OpenAI Discloses Compromise in macOS App Signing Workflow
OpenAI has issued a statement regarding a significant security incident that occurred on March 31, revealing that a GitHub Actions workflow tied to the signing of its macOS applications inadvertently downloaded a malicious Axios library. Fortunately, the company has confirmed that this breach did not affect user data or compromise internal systems.
In a recent blog post, OpenAI stated, “Out of an abundance of caution, we are taking steps to protect the certification process that ensures our macOS applications are legitimate OpenAI products.” The company emphasized that there is no evidence suggesting that any user data was accessed or that its systems, intellectual property, or software integrity were compromised.
This revelation comes in the wake of the Google Threat Intelligence Group’s attribution of the Axios supply chain compromise to a North Korean hacker group known as UNC1069. The incident involved threat actors seizing control of the package maintainer’s npm account, allowing them to push two malicious versions—1.14.1 and 0.30.4—embedded with a harmful dependency called “plain-crypto-js” that deployed a backdoor named WAVESHAPER.V2, capable of infecting Windows, macOS, and Linux systems.

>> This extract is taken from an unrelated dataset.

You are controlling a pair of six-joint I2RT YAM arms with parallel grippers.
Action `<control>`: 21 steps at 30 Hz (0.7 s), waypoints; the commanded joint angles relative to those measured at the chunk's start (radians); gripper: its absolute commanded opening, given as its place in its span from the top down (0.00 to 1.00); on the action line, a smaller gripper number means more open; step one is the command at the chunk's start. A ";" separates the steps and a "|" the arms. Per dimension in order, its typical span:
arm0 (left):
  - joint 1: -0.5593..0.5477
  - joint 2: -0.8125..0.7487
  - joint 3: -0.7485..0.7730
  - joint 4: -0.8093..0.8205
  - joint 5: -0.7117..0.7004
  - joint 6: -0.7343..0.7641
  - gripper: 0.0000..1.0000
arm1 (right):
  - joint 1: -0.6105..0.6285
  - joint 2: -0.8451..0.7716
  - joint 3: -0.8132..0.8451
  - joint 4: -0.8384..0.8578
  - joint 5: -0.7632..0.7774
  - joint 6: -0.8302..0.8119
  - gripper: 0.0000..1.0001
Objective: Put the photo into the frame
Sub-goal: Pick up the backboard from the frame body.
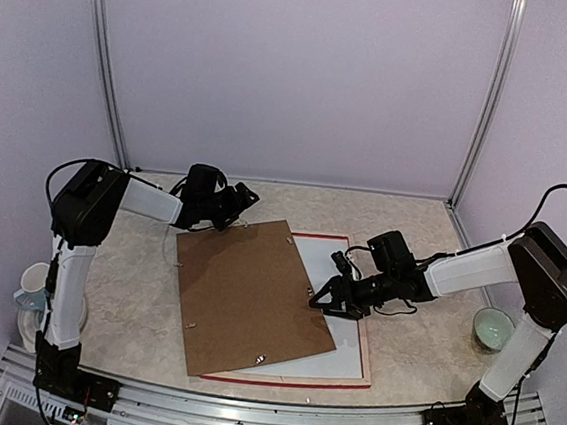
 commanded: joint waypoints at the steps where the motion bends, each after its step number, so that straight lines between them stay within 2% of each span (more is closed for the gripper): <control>1: -0.007 0.023 0.000 0.030 0.016 -0.004 0.09 | 0.017 0.005 0.027 0.006 -0.001 0.013 0.38; 15: -0.009 0.033 -0.031 0.050 0.019 -0.009 0.09 | 0.019 0.074 0.068 -0.021 -0.001 0.011 0.37; 21: -0.008 0.040 -0.039 0.053 0.023 -0.011 0.09 | 0.019 0.042 0.082 -0.059 0.048 0.003 0.34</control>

OpenAI indicated that the workflow used for signing applications accessed Axios version 1.14.1 during the incident. This workflow had permissions to access sensitive signing certificates and notarization materials used for applications such as ChatGPT Desktop and Codex. In response, OpenAI believed the signing certificate was unlikely to have been exfiltrated due to mitigating factors related to the timing and sequencing of the payload execution.
Despite the absence of data exfiltration, OpenAI is treating the certificate as compromised and plans to revoke and replace it. This proactive measure means that older versions of all macOS desktop applications, effective May 8, 2026, will receive no further updates or support. Applications signed with the older certificate will be blocked by macOS security protocols to prevent unauthorized access.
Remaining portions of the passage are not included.